* **WHAT IS NEEDED**: Which lines run from the start of the data below to the line containing "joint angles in"? Set them down exactly, with none added.
------ RECORDS FOR THE TASK ------
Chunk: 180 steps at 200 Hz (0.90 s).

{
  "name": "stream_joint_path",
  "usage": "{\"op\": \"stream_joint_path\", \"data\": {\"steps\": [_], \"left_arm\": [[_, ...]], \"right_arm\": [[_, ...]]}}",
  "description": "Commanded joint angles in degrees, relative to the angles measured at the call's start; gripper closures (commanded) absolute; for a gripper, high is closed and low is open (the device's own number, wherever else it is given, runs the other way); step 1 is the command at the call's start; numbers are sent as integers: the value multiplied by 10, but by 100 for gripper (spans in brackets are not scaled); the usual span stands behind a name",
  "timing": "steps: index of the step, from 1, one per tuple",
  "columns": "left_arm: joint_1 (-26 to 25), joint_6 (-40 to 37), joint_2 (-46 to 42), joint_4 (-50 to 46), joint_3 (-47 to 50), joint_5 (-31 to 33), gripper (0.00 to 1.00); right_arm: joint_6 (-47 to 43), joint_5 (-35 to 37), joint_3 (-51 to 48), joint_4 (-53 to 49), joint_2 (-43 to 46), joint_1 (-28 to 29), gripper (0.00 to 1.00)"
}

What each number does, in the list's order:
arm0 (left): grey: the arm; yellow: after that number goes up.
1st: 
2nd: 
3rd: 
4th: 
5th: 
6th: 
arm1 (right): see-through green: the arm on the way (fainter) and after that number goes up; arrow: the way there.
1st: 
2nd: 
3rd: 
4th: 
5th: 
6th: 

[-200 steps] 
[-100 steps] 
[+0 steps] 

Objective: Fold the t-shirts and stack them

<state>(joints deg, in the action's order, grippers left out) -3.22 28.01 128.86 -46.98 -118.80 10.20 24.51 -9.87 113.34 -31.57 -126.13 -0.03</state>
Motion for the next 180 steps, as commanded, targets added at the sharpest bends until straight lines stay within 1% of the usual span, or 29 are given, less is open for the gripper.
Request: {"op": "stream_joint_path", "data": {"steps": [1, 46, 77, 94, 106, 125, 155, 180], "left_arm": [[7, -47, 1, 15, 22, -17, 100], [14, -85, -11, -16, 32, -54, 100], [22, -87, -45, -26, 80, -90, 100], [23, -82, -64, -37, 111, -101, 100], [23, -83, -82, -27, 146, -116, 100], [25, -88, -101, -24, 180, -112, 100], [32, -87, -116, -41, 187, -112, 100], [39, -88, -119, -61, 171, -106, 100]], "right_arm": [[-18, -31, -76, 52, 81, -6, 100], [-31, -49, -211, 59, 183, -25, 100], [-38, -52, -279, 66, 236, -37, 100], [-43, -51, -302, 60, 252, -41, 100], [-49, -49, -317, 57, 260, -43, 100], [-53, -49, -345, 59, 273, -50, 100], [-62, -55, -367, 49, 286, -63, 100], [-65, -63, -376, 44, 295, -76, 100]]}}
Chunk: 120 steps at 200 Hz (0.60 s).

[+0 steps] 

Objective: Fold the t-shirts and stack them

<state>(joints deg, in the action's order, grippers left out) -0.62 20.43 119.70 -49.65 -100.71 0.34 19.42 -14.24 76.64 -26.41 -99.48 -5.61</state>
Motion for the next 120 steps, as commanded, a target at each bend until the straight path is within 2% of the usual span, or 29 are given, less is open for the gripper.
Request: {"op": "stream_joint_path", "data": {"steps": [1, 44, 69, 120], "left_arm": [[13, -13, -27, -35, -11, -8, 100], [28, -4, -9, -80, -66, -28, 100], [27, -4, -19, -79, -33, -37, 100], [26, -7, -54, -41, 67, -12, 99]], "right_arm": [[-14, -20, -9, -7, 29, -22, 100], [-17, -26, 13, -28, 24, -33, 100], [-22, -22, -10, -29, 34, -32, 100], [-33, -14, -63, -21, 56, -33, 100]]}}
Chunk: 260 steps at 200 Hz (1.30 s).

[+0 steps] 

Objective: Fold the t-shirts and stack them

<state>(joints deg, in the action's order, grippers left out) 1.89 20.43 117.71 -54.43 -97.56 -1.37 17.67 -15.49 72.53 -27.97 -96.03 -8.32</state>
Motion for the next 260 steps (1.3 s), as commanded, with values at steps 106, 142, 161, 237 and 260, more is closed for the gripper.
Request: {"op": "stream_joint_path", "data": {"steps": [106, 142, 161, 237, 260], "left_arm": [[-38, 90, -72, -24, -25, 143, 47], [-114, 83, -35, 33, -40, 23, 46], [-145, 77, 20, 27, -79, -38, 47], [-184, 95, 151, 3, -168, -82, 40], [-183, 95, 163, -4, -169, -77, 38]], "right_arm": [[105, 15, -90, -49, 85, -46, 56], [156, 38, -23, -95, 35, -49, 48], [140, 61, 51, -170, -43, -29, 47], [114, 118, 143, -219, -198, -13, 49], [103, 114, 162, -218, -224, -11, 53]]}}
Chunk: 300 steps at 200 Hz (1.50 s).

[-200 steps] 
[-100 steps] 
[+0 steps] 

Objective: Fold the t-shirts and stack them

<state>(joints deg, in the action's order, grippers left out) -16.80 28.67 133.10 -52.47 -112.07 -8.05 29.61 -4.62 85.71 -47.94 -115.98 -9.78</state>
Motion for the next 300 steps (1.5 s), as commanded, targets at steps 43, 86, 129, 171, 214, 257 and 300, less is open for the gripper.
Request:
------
* **WORKED SOLUTION**:
Chunk: 180 steps at 200 Hz (0.90 s).

{
  "name": "stream_joint_path",
  "usage": "{\"op\": \"stream_joint_path\", \"data\": {\"steps\": [_], \"left_arm\": [[_, ...]], \"right_arm\": [[_, ...]]}}",
  "description": "Commanded joint angles in degrees, relative to the angles measured at the call's start; gripper closures (commanded) absolute; for a gripper, high is closed and low is open (the device's own number, wherever else it is given, runs the other way); step 1 is the command at the call's start; numbers are sent as integers: the value multiplied by 10, but by 100 for gripper (spans in brackets are not scaled); the usual span stands behind a name",

With that, the output is done.